WORKING DATA —
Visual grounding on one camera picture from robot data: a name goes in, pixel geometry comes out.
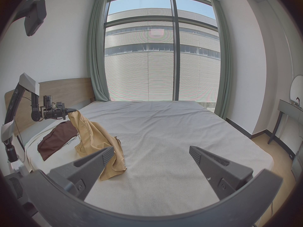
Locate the grey-green curtain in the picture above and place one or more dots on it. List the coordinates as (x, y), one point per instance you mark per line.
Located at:
(224, 79)

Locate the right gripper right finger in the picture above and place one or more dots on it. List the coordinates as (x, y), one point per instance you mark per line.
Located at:
(217, 171)

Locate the white garment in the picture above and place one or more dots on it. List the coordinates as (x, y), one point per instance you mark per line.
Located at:
(71, 141)

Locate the tan shorts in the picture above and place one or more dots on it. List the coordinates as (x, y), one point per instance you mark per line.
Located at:
(94, 136)

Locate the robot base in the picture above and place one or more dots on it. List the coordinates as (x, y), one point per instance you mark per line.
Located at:
(21, 168)

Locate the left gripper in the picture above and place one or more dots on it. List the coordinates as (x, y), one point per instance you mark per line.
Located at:
(59, 113)

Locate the round white mirror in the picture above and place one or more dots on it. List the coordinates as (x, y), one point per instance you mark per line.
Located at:
(297, 89)

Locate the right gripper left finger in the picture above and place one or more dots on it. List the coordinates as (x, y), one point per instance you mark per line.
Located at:
(90, 167)

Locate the brown garment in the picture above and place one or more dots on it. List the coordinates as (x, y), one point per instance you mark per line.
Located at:
(56, 138)

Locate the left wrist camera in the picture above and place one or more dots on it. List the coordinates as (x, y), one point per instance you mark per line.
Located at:
(60, 105)

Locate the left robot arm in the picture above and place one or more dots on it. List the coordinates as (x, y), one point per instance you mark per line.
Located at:
(28, 83)

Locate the window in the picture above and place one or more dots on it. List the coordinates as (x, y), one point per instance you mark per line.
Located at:
(142, 67)

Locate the grey small table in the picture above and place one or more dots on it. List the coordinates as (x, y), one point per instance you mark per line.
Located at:
(288, 107)

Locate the bed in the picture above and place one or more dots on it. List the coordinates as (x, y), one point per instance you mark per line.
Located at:
(165, 131)

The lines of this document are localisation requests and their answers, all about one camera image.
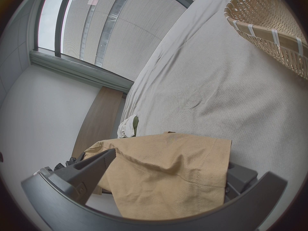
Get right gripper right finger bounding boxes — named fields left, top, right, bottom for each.
left=225, top=162, right=258, bottom=203

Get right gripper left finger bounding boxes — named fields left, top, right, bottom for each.
left=49, top=148, right=116, bottom=205

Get tan shorts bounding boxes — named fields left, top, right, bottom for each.
left=84, top=131, right=232, bottom=221

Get white garment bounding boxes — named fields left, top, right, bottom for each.
left=117, top=115, right=136, bottom=138

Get green garment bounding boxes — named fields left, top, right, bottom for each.
left=132, top=116, right=139, bottom=137

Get bed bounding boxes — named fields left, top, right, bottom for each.
left=72, top=0, right=308, bottom=223

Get round woven basket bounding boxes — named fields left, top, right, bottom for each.
left=224, top=0, right=308, bottom=81

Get window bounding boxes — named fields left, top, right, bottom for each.
left=29, top=0, right=194, bottom=92

WORK TO COMPLETE — Go to the line holding "Get round woven" in the entries above and return it, along with every line after it, exactly as written.

SOLVED PROBLEM —
Get round woven basket bounding boxes — named fields left, top, right, bottom for each.
left=224, top=0, right=308, bottom=81

Get window bounding boxes — named fields left, top, right, bottom for each.
left=29, top=0, right=194, bottom=92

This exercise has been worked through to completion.